There are few things we cherish more than our identity. After all, it defines who we are, provides a framework for the lives we have fashioned for ourselves, and intrinsically bestows an aura of protection. In fact, we often feel a sense of security when we reflect upon the identity we have built for ourselves. Yet, when that identity is violated, feelings of safety and protection can come crashing down.

 

What is Identify Theft?

It is typically a scheme to abscond with another individual’s personal information, usually to gain access to the victim’s money, credit, or good standing. In short, it’s thievery. And, with the widespread use of the Internet, it has become considerably more common.

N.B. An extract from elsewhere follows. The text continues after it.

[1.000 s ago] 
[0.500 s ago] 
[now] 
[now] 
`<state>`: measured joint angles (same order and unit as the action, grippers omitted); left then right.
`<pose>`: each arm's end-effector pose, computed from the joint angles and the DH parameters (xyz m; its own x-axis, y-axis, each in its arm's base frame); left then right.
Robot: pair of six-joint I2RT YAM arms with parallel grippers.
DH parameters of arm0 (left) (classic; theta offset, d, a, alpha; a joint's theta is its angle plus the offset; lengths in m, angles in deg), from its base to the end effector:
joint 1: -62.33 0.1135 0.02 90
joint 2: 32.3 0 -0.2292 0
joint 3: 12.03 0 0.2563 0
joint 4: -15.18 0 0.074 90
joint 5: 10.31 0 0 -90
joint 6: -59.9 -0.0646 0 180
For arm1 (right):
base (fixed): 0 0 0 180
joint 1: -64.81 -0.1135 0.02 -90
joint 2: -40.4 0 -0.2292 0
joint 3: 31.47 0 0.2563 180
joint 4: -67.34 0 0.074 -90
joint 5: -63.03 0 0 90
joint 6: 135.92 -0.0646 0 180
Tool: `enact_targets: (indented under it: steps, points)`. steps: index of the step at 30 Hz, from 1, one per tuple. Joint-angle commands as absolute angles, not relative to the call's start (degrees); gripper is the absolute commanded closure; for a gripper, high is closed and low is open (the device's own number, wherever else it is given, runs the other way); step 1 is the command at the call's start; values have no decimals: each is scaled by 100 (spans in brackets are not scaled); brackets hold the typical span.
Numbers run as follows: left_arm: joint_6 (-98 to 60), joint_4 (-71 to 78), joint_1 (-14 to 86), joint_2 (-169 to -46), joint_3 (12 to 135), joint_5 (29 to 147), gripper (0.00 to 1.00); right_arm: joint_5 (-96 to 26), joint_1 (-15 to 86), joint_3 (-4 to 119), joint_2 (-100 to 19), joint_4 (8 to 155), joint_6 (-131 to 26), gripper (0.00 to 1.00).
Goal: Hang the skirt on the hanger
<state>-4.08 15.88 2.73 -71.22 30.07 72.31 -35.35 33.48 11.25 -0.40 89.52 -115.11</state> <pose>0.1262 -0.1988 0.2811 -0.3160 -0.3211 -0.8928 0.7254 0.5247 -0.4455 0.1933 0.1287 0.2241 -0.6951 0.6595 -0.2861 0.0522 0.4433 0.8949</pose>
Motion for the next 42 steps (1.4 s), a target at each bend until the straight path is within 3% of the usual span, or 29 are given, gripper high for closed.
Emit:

So, what can you do to better protect yourself? Here are a couple of thoughts.

 

Regularly change passwords. Since the Internet is a major prowling place for hackers and thieves, it deserves a lot of attention. One way to better circumvent bandits from gaining entryway into your private accounts is by consistently changing the passwords associated with them. Keep in mind that when formulating a word, it should be difficult for criminals to figure out. For example, it is often best to use a combination of uppercase letters, lowercase letters, and numbers. But you’re afraid you might forget the word? Well, perhaps keep a confidential journal written in code you will understand with the account name and correlating password. Later, when you change the password to further safeguard against hackers, you can white out the old and write down the new. Then, store the journal in a secret yet easily retrievable location.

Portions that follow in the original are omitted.